#### PROBLEM REQUIREMENTS
Set down exactly the lines below between the line holding "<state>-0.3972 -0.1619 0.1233" and the line holding "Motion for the", inclusive; no other line belongs in the answer.

#### DATA PROVIDED
+ + + + +

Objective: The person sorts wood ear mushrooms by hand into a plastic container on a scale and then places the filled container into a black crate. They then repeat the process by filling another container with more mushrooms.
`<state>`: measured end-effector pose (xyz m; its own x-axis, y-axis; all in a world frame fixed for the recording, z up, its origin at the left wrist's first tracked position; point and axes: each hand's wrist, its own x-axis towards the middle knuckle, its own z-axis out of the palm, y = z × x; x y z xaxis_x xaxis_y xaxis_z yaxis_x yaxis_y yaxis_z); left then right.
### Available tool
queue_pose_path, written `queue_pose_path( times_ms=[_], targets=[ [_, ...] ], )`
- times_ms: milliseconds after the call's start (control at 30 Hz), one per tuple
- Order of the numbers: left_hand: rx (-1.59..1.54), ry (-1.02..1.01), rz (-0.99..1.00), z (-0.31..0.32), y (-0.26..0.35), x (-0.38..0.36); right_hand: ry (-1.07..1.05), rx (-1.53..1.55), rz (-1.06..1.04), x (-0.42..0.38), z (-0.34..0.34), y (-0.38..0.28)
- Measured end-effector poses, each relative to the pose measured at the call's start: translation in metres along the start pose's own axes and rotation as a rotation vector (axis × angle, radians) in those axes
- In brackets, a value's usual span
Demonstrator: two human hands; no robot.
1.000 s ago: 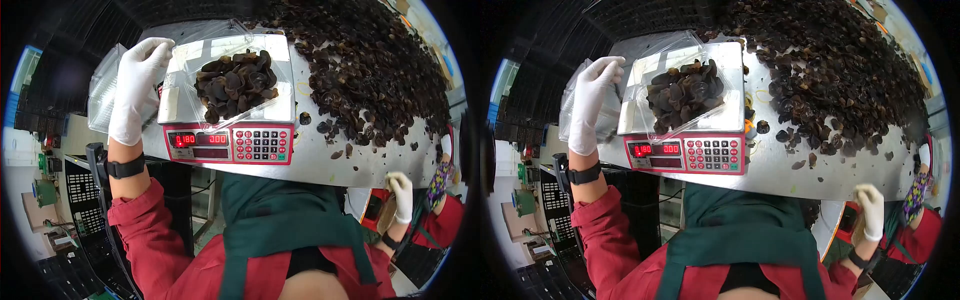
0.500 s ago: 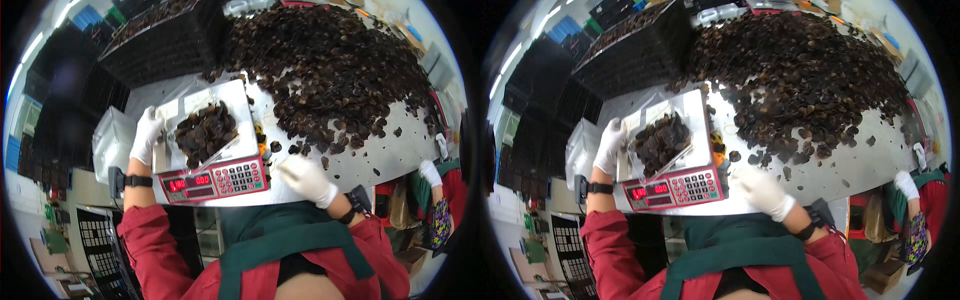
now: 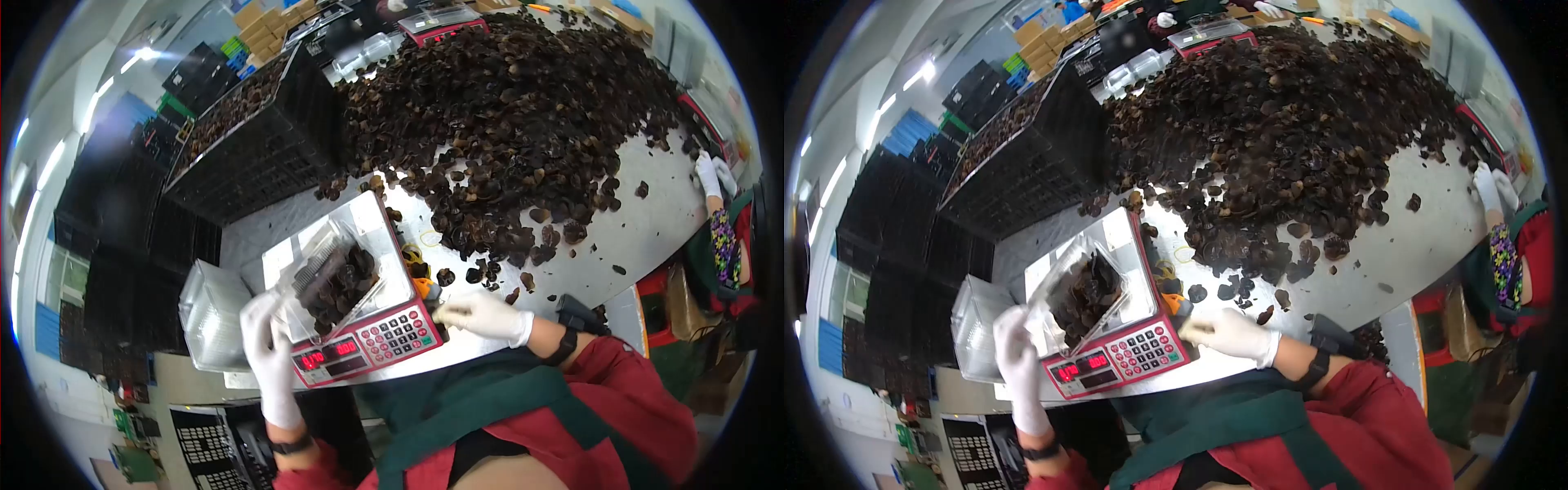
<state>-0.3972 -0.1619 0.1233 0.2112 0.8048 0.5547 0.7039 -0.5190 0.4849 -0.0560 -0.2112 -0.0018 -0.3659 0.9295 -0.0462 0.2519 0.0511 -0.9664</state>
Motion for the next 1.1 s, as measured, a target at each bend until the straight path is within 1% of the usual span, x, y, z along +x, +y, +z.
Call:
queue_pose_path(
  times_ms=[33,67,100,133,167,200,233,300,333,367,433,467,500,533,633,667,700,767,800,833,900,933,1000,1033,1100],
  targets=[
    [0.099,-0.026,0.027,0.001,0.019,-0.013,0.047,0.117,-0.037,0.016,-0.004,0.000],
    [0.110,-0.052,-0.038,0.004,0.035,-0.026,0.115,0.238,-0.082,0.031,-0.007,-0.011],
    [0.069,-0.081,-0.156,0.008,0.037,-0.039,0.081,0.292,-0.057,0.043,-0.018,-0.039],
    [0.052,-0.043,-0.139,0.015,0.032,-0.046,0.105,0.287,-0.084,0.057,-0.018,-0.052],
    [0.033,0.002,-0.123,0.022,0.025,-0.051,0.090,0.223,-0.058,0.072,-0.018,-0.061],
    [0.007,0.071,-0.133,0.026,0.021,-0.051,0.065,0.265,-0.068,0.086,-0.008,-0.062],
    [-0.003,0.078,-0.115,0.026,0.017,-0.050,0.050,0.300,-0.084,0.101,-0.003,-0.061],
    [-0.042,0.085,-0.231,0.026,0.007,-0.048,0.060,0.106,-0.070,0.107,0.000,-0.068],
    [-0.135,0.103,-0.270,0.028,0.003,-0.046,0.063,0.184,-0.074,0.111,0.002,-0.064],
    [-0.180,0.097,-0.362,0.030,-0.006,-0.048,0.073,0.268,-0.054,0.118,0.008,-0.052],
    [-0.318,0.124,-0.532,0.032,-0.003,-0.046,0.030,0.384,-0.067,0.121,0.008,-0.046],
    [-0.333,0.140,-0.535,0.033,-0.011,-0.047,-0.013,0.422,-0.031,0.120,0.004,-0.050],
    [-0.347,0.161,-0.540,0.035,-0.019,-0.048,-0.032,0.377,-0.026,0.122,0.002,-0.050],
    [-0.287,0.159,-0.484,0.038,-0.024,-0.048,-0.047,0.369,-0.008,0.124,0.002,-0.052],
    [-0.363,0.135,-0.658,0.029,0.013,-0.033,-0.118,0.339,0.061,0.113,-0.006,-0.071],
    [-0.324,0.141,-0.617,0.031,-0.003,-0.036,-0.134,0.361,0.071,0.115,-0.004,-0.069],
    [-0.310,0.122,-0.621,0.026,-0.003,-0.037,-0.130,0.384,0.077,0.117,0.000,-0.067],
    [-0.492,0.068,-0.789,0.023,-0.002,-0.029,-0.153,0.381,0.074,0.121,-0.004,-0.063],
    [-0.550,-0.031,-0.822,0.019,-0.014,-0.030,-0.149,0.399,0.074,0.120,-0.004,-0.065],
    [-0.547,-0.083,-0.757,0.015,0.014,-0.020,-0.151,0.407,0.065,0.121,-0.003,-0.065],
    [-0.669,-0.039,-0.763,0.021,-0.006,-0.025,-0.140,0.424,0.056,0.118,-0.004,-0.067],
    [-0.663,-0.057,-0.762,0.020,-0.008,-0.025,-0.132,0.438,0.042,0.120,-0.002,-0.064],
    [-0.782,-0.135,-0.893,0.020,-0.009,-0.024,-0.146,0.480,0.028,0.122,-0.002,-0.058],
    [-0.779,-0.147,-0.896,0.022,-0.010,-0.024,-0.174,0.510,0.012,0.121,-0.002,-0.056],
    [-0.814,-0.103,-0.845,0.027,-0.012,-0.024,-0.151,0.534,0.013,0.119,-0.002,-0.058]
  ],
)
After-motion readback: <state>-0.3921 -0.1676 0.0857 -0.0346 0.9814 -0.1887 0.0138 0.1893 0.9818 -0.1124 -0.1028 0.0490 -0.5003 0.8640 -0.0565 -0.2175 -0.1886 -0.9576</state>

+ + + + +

#### ANSWER SPACE
<state>-0.3972 -0.1619 0.1233 0.2112 0.8048 0.5547 0.7039 -0.5190 0.4849 -0.0560 -0.2112 -0.0018 -0.3659 0.9295 -0.0462 0.2519 0.0511 -0.9664</state>
Motion for the next 1.1 s, as measured, a target at each bend until the straight path is within 1% of the usual span, x, y, z along +x, +y, +z.

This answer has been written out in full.